■ SUPPLIED INFORMATION
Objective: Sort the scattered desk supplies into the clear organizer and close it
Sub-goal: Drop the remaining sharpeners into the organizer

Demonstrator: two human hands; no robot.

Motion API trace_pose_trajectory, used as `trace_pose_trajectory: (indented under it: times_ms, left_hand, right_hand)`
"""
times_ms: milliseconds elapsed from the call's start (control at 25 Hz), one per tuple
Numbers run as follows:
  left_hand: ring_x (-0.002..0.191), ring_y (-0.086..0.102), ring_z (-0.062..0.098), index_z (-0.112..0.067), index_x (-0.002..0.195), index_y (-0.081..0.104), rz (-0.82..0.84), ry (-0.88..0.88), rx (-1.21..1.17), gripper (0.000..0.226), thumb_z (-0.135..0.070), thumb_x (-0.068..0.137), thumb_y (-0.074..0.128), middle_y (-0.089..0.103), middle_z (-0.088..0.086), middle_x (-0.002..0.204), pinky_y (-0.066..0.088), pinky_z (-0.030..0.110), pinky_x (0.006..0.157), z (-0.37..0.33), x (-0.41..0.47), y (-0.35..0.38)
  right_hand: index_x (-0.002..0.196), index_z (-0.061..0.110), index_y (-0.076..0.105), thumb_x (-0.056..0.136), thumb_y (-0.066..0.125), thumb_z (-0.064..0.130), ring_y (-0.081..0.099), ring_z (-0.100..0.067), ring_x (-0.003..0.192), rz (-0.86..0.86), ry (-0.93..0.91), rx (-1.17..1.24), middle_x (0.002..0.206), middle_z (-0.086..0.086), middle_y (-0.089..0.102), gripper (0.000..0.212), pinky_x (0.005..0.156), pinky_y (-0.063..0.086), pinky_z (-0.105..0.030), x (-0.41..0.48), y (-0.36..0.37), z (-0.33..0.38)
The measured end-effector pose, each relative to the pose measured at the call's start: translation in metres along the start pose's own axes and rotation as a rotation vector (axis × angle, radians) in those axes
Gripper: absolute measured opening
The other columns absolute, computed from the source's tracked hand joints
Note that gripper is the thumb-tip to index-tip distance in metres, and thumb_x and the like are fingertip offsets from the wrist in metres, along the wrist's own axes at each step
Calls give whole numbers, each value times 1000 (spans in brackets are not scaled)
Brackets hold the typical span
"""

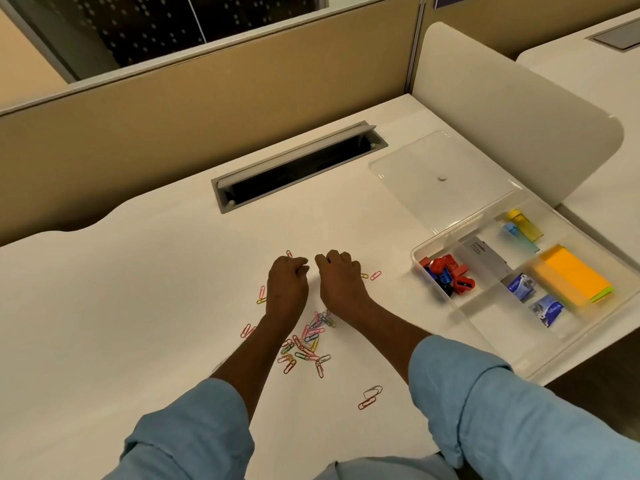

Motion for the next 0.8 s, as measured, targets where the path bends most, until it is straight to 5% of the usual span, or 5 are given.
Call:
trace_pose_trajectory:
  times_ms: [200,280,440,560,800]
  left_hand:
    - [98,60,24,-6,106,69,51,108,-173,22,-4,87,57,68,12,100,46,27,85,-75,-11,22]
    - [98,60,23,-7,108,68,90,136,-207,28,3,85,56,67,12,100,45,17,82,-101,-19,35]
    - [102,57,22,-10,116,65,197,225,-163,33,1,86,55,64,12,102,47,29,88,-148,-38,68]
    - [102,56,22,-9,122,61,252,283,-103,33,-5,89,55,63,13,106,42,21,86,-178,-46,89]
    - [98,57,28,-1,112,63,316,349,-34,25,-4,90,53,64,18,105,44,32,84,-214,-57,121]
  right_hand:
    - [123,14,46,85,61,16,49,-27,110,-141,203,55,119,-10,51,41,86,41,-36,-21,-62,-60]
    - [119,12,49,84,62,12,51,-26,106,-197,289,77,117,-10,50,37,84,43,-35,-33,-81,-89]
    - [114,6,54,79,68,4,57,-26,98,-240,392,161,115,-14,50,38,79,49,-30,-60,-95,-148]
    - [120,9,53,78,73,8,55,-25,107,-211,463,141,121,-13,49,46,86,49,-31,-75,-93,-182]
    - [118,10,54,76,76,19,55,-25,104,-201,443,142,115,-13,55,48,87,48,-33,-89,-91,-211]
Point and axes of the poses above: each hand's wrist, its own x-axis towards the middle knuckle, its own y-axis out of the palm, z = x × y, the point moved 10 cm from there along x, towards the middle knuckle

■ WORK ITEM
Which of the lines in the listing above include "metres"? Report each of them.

■ REPLY TO THE EXERCISE
The measured end-effector pose, each relative to the pose measured at the call's start: translation in metres along the start pose's own axes and rotation as a rotation vector (axis × angle, radians) in those axes
Note that gripper is the thumb-tip to index-tip distance in metres, and thumb_x and the like are fingertip offsets from the wrist in metres, along the wrist's own axes at each step

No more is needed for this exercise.